Boromand Arman, Signoriello Alexandra, Lowensohn Janna, Orellana Carlos S, Weeks Eric R, Ye Fangfu, Shattuck Mark D, O'Hern Corey S
Department of Mechanical Engineering and Materials Science, Yale University, New Haven, Connecticut 06520, USA.
Program in Computational Biology and Bioinformatics, Yale University, New Haven, Connecticut 06520, USA.
Soft Matter. 2019 Jul 24;15(29):5854-5865. doi: 10.1039/c9sm00775j.
We perform computational studies of jammed particle packings in two dimensions undergoing isotropic compression using the well-characterized soft particle (SP) model and deformable particle (DP) model that we developed for bubbles and emulsions. In the SP model, circular particles are allowed to overlap, generating purely repulsive forces. In the DP model, particles minimize their perimeter, while deforming at fixed area to avoid overlap during compression. We compare the structural and mechanical properties of jammed packings generated using the SP and DP models as a function of the packing fraction ρ, instead of the reduced number density φ. We show that near jamming onset the excess contact number Δz = z - zJ and shear modulus G scale as Δρ0.5 in the large system limit for both models, where Δρ = ρ - ρJ and zJ ≈ 4 and ρJ ≈ 0.842 are the values at jamming onset. Δz and G for the SP and DP models begin to differ for ρ ⪆ 0.88. In this regime, Δz ∼ G can be described by a sum of two power-laws in Δρ, i.e. Δz ∼ G ∼ C0Δρ0.5 + C1Δρ1.0 to lowest order. We show that the ratio C1/C0 is much larger for the DP model compared to that for the SP model. We also characterize the void space in jammed packings as a function of ρ. We find that the DP model can describe the formation of Plateau borders as ρ → 1. We further show that the results for z and the shape factor A versus ρ for the DP model agree with recent experimental studies of foams and emulsions.

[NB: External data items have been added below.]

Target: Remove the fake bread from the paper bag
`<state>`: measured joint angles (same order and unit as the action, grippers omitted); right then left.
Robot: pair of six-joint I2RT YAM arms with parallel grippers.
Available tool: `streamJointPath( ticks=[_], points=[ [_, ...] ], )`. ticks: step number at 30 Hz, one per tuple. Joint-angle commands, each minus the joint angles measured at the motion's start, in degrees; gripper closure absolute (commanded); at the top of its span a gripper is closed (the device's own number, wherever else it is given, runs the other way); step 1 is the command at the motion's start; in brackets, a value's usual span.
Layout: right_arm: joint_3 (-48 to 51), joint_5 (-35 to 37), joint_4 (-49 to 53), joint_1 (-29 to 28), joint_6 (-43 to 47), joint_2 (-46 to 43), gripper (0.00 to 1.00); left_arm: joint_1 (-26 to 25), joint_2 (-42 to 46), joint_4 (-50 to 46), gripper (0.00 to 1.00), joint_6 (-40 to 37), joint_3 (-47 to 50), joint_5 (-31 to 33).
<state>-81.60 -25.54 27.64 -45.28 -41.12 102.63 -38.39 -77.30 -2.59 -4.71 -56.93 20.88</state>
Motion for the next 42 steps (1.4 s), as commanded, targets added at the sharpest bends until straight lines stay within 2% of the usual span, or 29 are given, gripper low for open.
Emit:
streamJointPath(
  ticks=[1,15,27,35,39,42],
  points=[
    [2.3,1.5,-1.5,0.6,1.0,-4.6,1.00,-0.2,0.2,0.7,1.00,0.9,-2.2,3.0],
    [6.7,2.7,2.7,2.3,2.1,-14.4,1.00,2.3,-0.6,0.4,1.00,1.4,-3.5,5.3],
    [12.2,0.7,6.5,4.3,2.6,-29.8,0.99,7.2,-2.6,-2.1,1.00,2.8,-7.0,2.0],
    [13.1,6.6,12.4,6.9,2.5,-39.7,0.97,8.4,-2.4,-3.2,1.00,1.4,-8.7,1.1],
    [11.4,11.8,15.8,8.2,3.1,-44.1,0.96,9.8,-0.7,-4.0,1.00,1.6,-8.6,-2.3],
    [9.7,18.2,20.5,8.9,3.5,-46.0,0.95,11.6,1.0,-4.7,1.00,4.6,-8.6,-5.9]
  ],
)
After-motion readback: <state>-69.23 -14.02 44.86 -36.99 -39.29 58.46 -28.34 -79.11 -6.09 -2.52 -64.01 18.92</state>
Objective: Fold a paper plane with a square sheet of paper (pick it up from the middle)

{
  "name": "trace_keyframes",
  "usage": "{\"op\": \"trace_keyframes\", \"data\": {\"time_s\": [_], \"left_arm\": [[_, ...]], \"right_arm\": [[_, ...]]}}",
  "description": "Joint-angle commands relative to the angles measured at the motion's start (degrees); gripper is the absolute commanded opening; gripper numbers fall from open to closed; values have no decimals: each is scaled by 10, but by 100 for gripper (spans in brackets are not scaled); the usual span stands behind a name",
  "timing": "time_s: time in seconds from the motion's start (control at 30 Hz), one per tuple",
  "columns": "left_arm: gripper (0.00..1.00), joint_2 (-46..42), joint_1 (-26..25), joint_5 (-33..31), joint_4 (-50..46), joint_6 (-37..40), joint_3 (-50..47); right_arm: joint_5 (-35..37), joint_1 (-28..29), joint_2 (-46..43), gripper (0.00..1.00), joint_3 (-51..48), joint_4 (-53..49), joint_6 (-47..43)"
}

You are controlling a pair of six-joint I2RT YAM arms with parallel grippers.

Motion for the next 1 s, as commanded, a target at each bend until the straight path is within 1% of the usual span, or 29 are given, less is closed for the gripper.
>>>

我们使用我们为气泡和乳液开发的特征明确的软颗粒(SP)模型和可变形颗粒(DP)模型,对二维各向同性压缩下的堵塞颗粒堆积进行了计算研究。在SP模型中,圆形颗粒可以重叠,产生纯排斥力。在DP模型中,颗粒在固定面积下变形以使其周长最小化,从而在压缩过程中避免重叠。我们比较了使用SP和DP模型生成的堵塞堆积的结构和力学性质,作为堆积分数ρ的函数,而不是约化数密度φ的函数。我们表明,在大系统极限下,对于这两个模型,在堵塞开始附近,过量接触数Δz = z - zJ和剪切模量G按Δρ^0.5缩放,其中Δρ = ρ - ρJ,zJ≈4且ρJ≈0.842是堵塞开始时的值。对于ρ⪆0.88,SP和DP模型的Δz和G开始出现差异。在这个区域,Δz∼G可以用Δρ的两个幂律之和来描述,即Δz∼G∼C0Δρ^0.5 + C1Δρ^1.0到最低阶。我们表明,与SP模型相比,DP模型的C1/C0比值要大得多。我们还将堵塞堆积中的空隙空间表征为ρ的函数。我们发现,随着ρ→1,DP模型可以描述普拉托边界的形成。我们进一步表明,DP模型的z和形状因子A与ρ的结果与最近关于泡沫和乳液的实验研究一致。